Wire Size Tech Tip

All about wire and cable:


 What size, how many conductor, and what kind of wire should I use on my layout?

Wire size:

Wire is graded by gauge which basically means how thick the conductors are. The smaller the “gauge” the larger the wire.  Number 4 or no 6 wires for example are used to bring into your house to feed the circuit panel in your house. 50-gauge wire was used frequently inside of computers to transfer data.  Lionel would give you a small length of 22 gauge to power your tracks. For a run of a couple of feet that was ok. For longer runs bad idea. 

 Note:  Wire has built in resistance usually measured by OHMS of resistance per foot. The smaller the wire the more resistance. What that means is the more feet you have the higher the resistance the more power loss you will have. The larger the wire (the gauge of the wire) the less the loss. This is a matter of mathematical computation, so let’s just use the kiss system.

To run trains:  For runs up to 60 feet’ 18 gauge is fine. For longer runs go to 16.

For switches, rcs tracks, toys etc: For runs of 8’ or less 22 gauge is ok. We have used this size for controllers up to 8’ runs.  only problem is wire is not very thick and is hard to work with.  This year (2023) we have received new cables specifically made for us,  and is 20 gauge. Much heavier than 22 gauge. This new wire works great for switches rcs controls, lights etc up to 60’ For short runs (under 10’) will work to power trains also.

 For LED’s 50 gauge will work but is a pain. Suggest 22 gauge which is also ok for lights.

For spurs power taps etc 18 again is a good choice..

How many conductors?  Logic says just run the number of conductors you absolutely need to power whatever or is it. Our train stuff always seem to have babies,. which require wiring. So why not run an extra wire as a just in caser for down the road?  I like 4 conductor cables.

What kind of wire?

First, always use stranded wires not solid. Stranded wires (especially for AC) will handle more power, and are much easier to work with. Plus they don’t break. The more individual wires in any one wire the better. The wires we now have made for us have extremely fine wires, but lots of them. Makes the whole cable much more flexible, solders easier, and handles more current then normal wires.

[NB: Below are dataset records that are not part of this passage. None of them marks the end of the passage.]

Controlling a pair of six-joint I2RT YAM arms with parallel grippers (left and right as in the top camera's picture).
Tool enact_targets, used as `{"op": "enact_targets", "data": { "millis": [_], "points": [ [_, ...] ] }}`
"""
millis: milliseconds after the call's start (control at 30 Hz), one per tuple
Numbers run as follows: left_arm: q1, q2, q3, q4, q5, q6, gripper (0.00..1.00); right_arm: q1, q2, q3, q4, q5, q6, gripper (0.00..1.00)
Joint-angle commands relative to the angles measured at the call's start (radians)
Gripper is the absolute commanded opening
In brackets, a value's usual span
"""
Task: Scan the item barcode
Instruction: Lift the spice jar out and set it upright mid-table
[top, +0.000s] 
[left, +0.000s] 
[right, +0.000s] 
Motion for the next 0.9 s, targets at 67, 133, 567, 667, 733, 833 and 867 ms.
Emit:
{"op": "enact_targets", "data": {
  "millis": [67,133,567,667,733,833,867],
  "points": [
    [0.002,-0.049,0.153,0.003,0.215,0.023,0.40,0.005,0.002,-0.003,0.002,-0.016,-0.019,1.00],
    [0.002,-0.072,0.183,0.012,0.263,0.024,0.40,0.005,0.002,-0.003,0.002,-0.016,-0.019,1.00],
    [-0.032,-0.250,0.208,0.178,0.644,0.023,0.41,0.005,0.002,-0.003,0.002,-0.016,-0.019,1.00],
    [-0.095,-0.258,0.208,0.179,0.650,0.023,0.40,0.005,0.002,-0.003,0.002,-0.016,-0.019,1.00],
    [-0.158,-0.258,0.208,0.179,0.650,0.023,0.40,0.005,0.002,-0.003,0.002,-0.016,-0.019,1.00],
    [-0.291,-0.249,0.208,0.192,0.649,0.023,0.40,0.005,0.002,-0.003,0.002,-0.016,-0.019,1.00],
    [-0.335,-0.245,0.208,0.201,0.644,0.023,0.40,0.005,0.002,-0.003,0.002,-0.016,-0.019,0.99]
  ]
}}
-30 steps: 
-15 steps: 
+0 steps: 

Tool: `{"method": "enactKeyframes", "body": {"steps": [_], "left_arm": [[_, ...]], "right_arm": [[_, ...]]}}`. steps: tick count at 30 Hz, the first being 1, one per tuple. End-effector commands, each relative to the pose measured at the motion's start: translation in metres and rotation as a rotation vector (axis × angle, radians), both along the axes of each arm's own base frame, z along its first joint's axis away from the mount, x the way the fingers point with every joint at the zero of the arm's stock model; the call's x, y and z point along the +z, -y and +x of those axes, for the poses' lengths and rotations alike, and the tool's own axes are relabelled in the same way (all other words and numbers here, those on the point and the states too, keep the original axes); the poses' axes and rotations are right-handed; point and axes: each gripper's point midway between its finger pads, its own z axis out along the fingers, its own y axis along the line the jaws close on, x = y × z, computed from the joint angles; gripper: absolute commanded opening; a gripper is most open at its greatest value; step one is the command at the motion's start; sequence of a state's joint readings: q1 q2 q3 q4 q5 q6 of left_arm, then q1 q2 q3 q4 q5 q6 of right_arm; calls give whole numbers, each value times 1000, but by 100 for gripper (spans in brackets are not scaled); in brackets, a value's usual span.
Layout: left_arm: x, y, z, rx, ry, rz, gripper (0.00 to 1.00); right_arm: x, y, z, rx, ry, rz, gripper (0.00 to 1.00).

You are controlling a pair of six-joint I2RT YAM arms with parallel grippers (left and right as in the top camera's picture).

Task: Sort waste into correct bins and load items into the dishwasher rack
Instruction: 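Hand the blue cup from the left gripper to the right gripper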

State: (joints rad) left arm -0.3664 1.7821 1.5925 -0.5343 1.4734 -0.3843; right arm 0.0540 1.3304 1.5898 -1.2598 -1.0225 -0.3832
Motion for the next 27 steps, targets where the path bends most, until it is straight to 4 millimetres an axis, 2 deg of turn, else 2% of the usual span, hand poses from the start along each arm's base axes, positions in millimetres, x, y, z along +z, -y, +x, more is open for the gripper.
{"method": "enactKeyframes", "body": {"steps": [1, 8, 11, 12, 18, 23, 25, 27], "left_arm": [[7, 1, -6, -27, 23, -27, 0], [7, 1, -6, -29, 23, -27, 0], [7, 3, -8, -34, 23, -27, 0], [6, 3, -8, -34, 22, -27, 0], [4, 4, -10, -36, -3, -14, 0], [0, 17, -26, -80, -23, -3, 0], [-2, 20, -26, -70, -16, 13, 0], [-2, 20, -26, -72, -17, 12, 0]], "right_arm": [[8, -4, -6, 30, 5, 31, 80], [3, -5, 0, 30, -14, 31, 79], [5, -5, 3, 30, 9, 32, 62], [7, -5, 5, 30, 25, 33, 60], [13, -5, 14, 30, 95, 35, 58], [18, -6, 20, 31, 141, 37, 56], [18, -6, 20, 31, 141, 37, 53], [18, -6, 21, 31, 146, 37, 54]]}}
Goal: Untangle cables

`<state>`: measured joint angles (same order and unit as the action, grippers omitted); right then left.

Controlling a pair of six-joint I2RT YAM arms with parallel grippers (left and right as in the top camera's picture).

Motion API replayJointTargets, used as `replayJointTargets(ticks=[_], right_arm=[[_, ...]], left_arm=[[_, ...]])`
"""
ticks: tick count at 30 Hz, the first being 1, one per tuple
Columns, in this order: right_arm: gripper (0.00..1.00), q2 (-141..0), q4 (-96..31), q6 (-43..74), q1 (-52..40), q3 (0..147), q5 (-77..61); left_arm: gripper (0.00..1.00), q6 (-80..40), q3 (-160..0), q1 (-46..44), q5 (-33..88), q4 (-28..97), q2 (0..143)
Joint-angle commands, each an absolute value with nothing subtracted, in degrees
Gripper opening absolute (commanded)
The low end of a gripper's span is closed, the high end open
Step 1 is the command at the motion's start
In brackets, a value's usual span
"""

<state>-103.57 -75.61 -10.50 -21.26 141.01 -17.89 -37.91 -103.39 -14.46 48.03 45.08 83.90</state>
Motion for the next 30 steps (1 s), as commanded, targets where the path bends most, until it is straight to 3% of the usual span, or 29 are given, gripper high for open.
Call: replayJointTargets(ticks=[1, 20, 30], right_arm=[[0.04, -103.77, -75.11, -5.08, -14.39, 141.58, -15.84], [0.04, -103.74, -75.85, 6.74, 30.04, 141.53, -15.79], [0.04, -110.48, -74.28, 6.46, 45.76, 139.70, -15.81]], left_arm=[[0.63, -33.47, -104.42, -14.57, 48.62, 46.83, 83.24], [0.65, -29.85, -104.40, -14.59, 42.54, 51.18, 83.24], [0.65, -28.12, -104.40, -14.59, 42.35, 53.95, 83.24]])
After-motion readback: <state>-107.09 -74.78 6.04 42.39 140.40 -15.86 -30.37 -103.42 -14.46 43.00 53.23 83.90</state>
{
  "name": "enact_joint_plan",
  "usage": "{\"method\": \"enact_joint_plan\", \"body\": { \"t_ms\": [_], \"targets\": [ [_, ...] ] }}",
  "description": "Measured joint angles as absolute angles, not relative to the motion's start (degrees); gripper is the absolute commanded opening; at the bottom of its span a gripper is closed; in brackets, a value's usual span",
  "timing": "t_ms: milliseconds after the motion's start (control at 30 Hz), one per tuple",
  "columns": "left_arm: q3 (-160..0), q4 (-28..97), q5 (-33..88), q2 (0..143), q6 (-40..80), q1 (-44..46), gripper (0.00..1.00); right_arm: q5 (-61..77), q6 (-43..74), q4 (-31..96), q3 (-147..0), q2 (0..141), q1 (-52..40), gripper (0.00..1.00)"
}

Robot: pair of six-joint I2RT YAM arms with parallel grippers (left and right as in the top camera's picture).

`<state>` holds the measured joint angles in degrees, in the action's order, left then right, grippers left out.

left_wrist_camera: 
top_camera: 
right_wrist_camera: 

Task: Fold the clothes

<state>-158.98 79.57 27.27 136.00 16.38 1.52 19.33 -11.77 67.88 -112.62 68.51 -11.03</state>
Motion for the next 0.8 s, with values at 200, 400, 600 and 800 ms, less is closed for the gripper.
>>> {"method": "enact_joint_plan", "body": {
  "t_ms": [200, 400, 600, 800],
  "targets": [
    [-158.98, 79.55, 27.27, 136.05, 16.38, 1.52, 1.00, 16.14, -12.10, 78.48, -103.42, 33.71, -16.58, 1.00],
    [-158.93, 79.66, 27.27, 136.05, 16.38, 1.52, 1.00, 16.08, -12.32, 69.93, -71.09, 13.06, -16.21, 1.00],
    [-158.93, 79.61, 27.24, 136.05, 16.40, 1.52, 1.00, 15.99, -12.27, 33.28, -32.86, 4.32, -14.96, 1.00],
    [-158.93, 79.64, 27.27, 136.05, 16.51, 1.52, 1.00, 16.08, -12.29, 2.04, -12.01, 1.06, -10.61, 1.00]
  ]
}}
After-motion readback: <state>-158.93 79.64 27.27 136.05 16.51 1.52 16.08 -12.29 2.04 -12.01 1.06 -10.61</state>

Pure copper or copper clad over aluminum?

Pure copper has less resistance, handles data better, and solders better.

True, but is 5 times more expensive, If you are wiring a house, or sending data more than 75 feet absolutely use pure copper. For our applications on our layouts it is a total waste of money. We use exclusively copper clad wires and they work just fine. The actual differences would be completely meaningless.. For soldering, use a 600-degree tip and even the smallest gauge wires you will have no difficulty. Useless info power companies now use all aluminum wires except for the big towers which they add a steel core for strength for long runs. Our current cables do have a tiny tiny center of aluminum, so small, it is very hard to see. Them being so small and using so many wires per cable, works out great.

Oh a word about solder.  Use only Kester 60/40 66 rosin core solder. It is up to twice as expensive as other solders and believe me is well worth it. We use the .062 size exclusively, but some folks like the thinner gauge .031.I’ve tried cheaper solders and the grief ain’t worth the price difference. Remember this is a lead base solder, so hold your breath when melting it. We use very strong exhaust fans on our workstations.  Yeah I know, old school.

Last tip:  use fork connectors to attach wires if possible. Don’t have to worry bout strands shorting out.